Problem statement:
Using the entries that follow, write out the line containing "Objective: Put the", the line containing "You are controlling", and every line between them, exactly and nothing else.

Data for review:
★ ★ ★ ★ ★

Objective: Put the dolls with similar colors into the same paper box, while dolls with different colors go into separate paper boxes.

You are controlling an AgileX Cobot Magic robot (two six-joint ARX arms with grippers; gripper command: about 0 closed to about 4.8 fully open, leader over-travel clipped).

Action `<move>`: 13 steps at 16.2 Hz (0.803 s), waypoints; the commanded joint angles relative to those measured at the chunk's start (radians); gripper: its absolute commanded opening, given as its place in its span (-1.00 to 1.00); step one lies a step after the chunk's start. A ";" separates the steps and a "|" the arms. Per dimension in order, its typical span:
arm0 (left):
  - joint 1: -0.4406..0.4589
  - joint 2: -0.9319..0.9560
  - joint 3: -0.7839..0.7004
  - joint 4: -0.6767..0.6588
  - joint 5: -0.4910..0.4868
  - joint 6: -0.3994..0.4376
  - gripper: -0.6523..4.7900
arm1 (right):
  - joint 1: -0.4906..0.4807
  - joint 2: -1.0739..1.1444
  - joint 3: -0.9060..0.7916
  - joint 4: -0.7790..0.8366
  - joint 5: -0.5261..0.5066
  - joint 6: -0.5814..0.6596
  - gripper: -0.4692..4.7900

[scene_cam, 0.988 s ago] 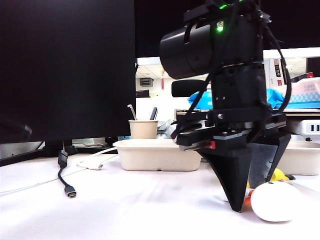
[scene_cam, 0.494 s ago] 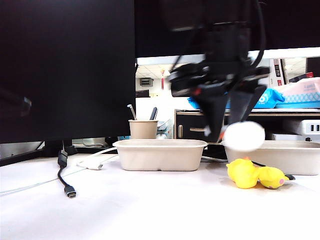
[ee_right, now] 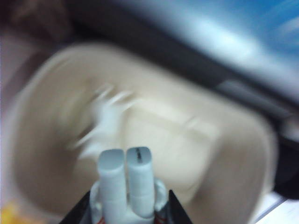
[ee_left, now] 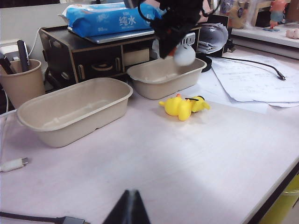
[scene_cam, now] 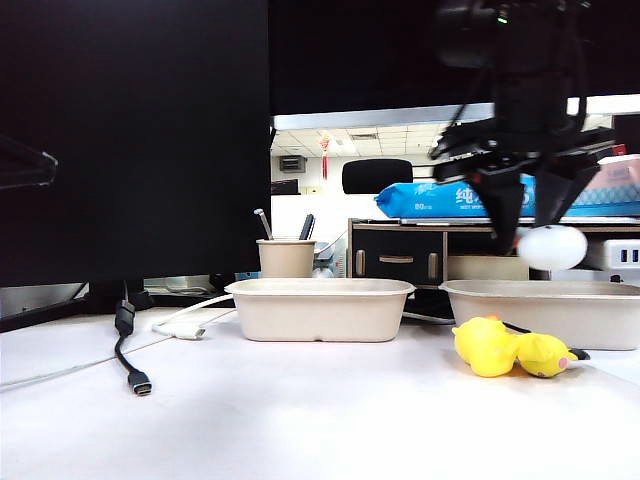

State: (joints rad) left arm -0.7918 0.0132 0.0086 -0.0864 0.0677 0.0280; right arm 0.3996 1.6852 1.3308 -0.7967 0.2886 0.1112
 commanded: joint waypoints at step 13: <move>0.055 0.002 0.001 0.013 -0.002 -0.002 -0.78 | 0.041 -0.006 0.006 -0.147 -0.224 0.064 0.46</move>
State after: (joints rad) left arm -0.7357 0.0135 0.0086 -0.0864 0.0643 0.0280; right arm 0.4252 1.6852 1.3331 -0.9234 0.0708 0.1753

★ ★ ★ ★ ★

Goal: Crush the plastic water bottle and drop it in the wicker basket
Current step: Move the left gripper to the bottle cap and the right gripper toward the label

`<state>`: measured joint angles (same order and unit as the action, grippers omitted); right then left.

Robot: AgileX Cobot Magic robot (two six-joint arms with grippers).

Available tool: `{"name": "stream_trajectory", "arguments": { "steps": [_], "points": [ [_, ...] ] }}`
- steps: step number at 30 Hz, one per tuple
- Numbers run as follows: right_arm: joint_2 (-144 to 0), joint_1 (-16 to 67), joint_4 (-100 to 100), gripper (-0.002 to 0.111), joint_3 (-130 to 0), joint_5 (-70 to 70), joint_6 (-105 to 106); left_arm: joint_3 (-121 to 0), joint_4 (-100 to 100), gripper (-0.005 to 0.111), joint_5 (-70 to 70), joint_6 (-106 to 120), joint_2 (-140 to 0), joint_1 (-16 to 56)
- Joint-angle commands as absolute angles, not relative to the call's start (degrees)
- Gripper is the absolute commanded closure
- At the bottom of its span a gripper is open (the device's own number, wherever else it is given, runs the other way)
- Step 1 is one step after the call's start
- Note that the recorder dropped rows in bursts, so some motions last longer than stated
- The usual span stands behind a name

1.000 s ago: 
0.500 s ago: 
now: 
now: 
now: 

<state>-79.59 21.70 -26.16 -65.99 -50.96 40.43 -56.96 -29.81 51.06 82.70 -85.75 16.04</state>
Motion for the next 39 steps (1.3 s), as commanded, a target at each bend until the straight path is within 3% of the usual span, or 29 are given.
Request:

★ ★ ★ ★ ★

The completed task:
Objective: Put the dolls with similar colors into the same paper box, while dolls with different colors go into separate paper boxes.

You are controlling an AgileX Cobot Magic robot (two six-joint ARX arms with grippers; gripper command: about 0 closed to about 4.8 fully open, leader over-travel clipped).

There's no more to the output.